Action item =
Whenever a line below holds the word "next", count it; then give the total and nothing else.

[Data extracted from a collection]
○ ○ ○ ○

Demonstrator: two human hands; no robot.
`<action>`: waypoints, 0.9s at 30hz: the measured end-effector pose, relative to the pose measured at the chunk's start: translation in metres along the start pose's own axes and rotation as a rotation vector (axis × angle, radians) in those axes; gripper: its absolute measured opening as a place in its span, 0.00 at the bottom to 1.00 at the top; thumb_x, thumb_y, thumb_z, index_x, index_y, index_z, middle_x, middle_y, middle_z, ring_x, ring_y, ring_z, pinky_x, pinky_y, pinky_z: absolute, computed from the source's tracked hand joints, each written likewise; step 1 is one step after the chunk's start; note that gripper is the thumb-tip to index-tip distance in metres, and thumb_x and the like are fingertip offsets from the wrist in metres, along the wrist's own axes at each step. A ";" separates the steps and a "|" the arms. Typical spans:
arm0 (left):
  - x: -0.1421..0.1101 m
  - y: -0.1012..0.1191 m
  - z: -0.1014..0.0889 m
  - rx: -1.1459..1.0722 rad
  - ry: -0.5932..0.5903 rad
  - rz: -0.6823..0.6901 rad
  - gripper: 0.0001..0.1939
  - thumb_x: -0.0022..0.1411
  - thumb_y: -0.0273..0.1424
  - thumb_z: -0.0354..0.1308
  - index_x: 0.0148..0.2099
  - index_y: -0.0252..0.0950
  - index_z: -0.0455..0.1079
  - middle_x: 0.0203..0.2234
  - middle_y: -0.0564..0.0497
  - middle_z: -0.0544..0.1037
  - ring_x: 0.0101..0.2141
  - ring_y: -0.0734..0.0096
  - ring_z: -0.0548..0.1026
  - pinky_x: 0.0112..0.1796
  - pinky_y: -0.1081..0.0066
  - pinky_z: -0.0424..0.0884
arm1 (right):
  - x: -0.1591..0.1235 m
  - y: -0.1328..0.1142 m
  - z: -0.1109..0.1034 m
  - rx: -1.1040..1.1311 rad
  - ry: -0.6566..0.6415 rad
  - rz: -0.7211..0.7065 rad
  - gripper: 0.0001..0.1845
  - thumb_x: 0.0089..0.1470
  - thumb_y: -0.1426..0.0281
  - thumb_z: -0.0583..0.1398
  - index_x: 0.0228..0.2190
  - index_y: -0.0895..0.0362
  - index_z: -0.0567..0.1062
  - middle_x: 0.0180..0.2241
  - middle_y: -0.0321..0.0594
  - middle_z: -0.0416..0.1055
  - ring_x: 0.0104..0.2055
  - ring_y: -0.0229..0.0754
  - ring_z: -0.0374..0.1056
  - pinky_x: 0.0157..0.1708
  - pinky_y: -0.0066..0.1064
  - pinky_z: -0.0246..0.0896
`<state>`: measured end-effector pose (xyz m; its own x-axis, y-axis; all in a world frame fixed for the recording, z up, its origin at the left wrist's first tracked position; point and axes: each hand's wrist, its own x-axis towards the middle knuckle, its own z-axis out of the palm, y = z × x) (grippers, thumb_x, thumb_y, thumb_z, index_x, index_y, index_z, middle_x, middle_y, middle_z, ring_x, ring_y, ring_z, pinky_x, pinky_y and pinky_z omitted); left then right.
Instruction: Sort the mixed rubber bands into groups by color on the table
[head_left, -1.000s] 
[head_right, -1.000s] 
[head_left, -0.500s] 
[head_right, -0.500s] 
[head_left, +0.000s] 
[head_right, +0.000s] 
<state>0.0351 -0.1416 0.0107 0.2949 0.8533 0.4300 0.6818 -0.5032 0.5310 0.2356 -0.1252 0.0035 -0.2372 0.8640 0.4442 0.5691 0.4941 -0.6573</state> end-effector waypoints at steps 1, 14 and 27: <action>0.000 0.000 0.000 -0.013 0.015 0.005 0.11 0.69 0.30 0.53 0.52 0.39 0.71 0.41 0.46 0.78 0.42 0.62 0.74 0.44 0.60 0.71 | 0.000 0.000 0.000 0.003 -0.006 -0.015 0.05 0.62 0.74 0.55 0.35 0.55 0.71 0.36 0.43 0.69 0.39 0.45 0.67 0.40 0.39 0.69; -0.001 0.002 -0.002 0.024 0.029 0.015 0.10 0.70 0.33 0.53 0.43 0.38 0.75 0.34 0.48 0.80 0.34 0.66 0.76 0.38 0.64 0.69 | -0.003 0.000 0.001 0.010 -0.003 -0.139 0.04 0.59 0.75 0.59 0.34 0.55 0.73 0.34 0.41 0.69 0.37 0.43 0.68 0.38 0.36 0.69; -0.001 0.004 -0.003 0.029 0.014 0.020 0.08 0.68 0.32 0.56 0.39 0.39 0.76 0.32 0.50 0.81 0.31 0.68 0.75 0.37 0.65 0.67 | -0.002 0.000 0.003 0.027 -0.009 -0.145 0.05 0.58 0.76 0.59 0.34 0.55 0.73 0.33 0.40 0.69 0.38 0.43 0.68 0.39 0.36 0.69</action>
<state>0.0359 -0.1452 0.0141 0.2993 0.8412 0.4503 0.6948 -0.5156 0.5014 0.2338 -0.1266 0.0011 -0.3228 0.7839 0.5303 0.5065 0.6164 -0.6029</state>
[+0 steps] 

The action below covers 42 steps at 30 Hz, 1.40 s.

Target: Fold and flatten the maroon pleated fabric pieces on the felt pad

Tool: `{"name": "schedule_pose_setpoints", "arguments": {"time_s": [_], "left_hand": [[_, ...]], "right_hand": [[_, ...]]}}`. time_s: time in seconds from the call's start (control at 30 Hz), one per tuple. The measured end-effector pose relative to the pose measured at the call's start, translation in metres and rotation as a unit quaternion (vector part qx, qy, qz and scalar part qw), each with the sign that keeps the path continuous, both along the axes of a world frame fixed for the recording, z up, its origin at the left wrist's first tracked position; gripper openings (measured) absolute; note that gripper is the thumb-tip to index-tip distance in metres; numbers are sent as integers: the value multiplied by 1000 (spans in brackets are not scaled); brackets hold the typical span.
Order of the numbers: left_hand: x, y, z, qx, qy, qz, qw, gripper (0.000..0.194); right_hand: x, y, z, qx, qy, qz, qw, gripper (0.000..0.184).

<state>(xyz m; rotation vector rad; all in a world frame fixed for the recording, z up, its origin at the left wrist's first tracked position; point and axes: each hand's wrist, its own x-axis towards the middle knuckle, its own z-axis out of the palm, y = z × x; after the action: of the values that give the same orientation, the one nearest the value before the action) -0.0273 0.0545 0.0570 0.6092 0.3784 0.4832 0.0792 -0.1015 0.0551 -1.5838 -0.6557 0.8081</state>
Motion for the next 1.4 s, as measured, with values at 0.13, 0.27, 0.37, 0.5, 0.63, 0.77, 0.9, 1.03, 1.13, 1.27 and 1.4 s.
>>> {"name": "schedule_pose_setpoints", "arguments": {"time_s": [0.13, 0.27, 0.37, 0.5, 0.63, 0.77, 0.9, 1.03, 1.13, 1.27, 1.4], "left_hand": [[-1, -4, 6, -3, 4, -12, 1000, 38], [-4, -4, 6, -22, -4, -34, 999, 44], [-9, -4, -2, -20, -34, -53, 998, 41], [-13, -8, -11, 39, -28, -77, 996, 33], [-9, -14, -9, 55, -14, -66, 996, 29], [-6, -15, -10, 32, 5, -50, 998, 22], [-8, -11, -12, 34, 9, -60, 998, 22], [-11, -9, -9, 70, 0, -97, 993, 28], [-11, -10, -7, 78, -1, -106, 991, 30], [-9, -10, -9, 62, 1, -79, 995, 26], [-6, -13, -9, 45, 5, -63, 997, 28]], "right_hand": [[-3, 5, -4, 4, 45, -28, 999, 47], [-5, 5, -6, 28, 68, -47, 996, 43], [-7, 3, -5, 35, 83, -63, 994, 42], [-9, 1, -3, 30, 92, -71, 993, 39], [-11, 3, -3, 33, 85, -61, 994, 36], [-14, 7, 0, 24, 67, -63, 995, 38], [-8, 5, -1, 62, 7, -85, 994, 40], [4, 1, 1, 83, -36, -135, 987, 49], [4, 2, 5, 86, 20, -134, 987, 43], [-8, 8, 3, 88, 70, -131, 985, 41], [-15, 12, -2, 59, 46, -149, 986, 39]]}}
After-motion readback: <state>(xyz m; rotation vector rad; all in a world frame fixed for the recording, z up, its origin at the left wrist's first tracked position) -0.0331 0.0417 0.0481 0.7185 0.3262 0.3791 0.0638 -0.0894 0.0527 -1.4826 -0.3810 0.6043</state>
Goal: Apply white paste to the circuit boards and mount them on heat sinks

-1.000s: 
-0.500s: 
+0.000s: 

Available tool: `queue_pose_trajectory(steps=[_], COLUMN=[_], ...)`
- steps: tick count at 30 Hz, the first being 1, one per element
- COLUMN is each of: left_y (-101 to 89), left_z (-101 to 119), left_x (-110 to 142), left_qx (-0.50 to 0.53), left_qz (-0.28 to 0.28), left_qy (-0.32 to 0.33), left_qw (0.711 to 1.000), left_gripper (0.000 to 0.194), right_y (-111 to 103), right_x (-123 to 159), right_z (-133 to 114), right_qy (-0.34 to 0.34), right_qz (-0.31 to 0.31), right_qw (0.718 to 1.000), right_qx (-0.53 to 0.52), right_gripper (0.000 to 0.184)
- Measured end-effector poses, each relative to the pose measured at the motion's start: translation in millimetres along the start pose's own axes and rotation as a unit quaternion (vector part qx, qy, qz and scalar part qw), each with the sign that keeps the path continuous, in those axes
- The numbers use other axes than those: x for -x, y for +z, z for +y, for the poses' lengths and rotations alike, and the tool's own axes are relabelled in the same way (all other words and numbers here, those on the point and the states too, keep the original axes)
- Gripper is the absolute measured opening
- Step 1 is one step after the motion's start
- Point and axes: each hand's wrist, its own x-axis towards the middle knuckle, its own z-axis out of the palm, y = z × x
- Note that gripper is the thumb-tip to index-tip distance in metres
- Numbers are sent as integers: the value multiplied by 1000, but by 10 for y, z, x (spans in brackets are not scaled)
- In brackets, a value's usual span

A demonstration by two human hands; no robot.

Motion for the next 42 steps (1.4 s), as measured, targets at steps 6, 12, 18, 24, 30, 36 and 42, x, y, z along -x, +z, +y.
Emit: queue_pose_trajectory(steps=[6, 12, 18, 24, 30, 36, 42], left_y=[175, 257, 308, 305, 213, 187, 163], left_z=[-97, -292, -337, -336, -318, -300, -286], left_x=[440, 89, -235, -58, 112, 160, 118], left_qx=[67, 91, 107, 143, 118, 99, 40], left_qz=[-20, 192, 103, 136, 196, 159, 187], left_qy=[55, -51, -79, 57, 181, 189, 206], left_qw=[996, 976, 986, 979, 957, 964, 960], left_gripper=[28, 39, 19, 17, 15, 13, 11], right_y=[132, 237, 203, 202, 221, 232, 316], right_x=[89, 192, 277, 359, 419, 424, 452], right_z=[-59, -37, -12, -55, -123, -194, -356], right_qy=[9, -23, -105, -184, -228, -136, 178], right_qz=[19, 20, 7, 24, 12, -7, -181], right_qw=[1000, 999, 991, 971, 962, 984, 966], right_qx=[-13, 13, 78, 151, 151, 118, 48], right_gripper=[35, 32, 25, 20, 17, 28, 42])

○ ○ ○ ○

The answer =
2